Projet de thèse en 2MGE : Matériaux, Mécanique, Génie civil, Electrochimie

Sous la direction de Pierre Besuelle et de Eric Lorentz.

Thèses en préparation à Grenoble Alpes , dans le cadre de I-MEP2 - Ingénierie - Matériaux, Mécanique, Environnement, Energétique, Procédés, Production , en partenariat avec Laboratoire Sols, Solides, Structures et Risques (laboratoire) depuis le 01-10-2018 .


  • Résumé

    Afin de modéliser la localisation de la déformation dans les géomatériaux, l'utilisation d'une méthode de régularisation, comme par exemple la méthode de second gradient local, est nécessaire.
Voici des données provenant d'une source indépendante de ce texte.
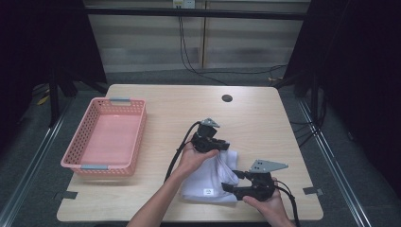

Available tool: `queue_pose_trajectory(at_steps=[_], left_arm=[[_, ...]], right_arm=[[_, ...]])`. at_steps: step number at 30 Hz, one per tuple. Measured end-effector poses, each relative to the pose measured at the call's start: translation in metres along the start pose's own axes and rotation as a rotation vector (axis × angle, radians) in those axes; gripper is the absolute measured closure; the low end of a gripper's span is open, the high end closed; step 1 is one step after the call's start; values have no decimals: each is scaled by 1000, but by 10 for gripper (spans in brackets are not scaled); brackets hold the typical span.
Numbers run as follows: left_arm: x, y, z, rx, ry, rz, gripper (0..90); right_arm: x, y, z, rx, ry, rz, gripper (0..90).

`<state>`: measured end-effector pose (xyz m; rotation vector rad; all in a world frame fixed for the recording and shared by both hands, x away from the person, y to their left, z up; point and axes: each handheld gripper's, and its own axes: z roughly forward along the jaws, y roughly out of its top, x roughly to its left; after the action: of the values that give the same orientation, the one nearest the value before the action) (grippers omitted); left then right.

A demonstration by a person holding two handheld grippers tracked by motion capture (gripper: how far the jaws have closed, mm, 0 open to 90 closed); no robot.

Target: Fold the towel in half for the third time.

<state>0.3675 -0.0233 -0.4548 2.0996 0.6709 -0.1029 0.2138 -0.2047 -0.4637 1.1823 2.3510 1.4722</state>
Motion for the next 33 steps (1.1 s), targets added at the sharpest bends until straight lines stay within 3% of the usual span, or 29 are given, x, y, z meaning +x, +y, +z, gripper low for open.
queue_pose_trajectory(at_steps=[4,5,6,7,8,12,15,18,22,24,26,27,28,29,30,31,33], left_arm=[[-4,0,11,7,-14,-2,772],[-4,-1,13,-2,-34,-1,739],[-4,-1,13,-4,-41,-4,694],[-3,-1,12,-9,-37,-7,658],[-3,0,10,-10,-30,-4,620],[-1,0,-8,-40,1,6,448],[0,-4,-30,-51,30,23,421],[0,-17,-53,-58,48,46,430],[-4,-44,-76,-40,41,65,486],[-9,-58,-84,-35,0,71,537],[-12,-65,-87,-22,-8,79,566],[-19,-78,-91,17,-13,84,567],[-19,-78,-91,17,-13,84,563],[-25,-91,-93,51,-44,82,544],[-25,-91,-93,51,-44,82,528],[-33,-103,-95,75,-18,113,511],[-38,-112,-97,94,-29,129,504]], right_arm=[[-3,7,6,-14,-3,15,330],[-3,9,7,-7,-18,17,376],[-3,9,7,15,-48,6,514],[-3,8,7,25,-74,-18,599],[-3,5,6,31,-105,-9,656],[-9,-4,-3,73,-125,28,739],[-15,-12,-9,100,-147,54,711],[-19,-18,-13,131,-179,70,620],[-26,-14,-20,122,-206,81,390],[-32,-7,-20,94,-219,67,352],[-39,5,-17,76,-228,46,310],[-43,11,-14,59,-225,47,291],[-48,17,-10,46,-229,41,291],[-52,25,-5,35,-244,27,277],[-56,30,-2,37,-243,25,263],[-61,37,5,41,-231,32,259],[-67,45,14,42,-242,27,260]])
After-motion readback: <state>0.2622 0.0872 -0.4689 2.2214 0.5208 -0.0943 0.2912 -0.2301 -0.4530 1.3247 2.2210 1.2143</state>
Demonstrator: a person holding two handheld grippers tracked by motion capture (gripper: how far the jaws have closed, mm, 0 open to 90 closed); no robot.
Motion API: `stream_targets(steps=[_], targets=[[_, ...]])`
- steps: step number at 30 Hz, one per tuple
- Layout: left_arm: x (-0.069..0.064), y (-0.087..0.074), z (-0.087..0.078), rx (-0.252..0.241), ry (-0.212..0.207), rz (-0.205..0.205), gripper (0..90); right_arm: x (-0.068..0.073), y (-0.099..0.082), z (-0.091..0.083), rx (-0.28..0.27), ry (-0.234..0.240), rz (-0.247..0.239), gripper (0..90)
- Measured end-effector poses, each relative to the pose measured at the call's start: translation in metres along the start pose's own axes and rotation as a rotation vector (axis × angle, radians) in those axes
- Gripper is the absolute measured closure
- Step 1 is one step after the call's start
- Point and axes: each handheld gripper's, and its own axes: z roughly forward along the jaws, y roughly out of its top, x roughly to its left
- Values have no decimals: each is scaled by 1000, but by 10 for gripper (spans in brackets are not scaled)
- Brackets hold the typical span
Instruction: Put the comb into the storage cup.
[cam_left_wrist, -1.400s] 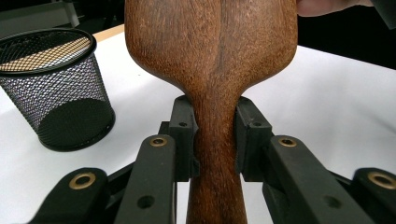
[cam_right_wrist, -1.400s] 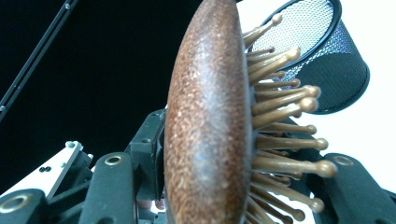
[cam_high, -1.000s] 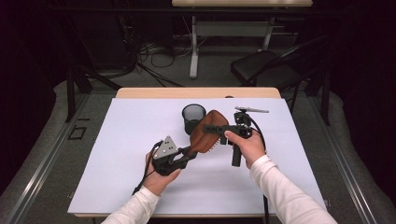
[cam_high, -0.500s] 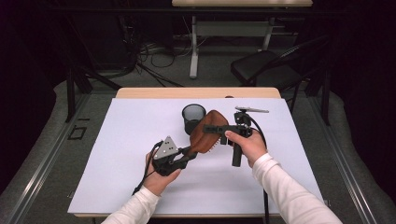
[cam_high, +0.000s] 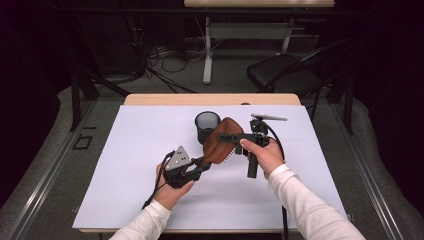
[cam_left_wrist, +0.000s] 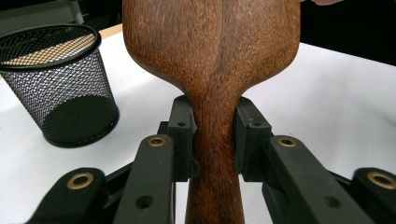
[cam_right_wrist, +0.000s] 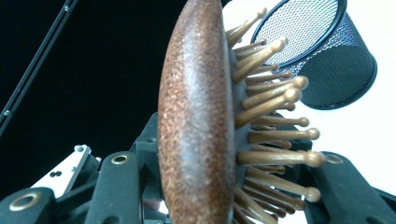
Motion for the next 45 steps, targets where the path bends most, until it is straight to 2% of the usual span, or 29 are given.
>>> stream_targets(steps=[17, 26, 36, 45], targets=[[1, 0, 0, -11, -1, -14, 709, -1, 2, 1, 12, -6, 32, 492], [2, -1, 1, -14, -3, -24, 674, 0, 2, 3, 16, 11, 50, 492], [4, -2, 1, -11, 0, -39, 594, -1, 2, 5, 17, 11, 58, 491], [8, -2, 1, -29, 13, -64, 463, -5, 4, 2, 16, -3, 61, 490]])
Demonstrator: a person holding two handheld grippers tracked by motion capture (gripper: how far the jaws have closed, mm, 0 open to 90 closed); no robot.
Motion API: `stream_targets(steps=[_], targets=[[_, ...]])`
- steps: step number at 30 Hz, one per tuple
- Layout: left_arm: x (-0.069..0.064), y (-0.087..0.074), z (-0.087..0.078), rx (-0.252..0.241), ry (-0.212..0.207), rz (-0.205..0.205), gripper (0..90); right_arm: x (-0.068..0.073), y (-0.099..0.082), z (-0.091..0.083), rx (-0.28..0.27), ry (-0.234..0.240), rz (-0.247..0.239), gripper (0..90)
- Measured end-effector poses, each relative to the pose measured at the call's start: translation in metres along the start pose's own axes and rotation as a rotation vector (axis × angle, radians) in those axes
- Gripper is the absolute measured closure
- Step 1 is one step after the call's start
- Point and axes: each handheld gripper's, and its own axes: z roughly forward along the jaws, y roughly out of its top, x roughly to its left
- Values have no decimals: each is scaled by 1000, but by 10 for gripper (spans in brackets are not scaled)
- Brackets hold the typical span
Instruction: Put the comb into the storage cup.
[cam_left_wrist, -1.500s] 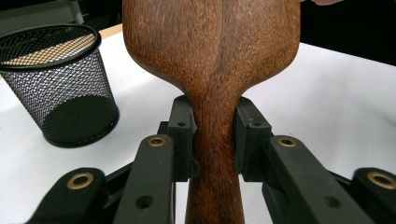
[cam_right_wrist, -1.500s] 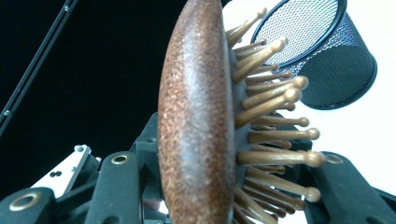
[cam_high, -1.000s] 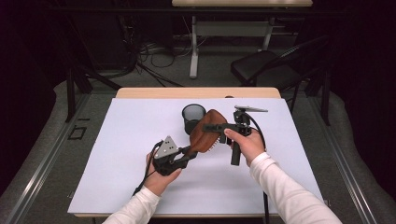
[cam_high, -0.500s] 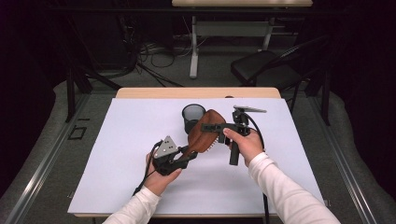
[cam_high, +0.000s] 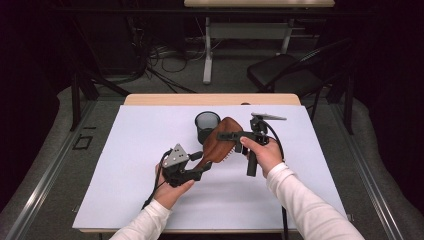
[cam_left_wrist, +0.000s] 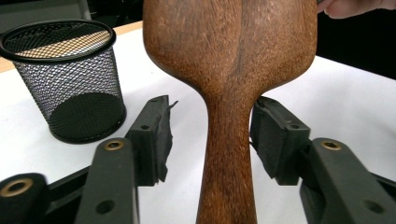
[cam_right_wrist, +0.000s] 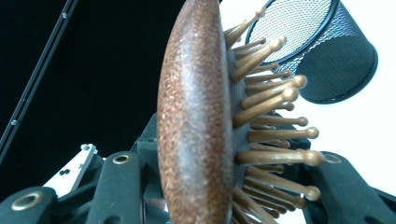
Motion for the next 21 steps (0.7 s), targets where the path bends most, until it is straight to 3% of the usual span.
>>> stream_targets(steps=[21], targets=[[5, 1, -2, -10, 6, -14, 425, -11, 7, -6, -39, -41, 6, 489]])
Cette méthode permet de s'assurer de l'indépendance de la solution numérique vis-à-vis du maillage, ce que ne permettent pas les modélisations de premier gradient où cette longueur interne est absente. Pour les roches considérées, l'échelle de la localisation est de l'ordre d'une dizaine de microns, échelle difficilement compatible avec la réalisation d'une simulation numérique à l'échelle d'une dizaine de mètre. Dans un premier temps, on cherchera à exhiber des invariants de la fissuration quelle que soit l'échelle considérée, dans le but de modéliser l'ouvrage à une échelle non représentative de la réalité physique mais préservant les propriétés macroscopiques de la structure. Dans un second temps, on cherchera à évaluer l'impact des conditions aux limites introduites par le terme de second gradient (notamment les effets de bord).

  • Titre traduit

    Robust and reliable numerical modelling of cracking in geomaterials and interfaces


  • Résumé

    A number of regularisation methods have been developped for modelling strain localization in geomaterials. Local second gradient models introduce enhanced constitutive equations and an internal length in order to solve the mesh dependancy issues that result from classic constituve models. However, this internal length of 10 microns is not compatible with numerical simulations of 10m long structures. First, identiying invariants of the cracking phenomenon will allow us to simulate the macroscopic behaviour of the structure, without modelling the physical microscopic scale. Then, the incidence of boundary conditions added by the second gradient method will be studied.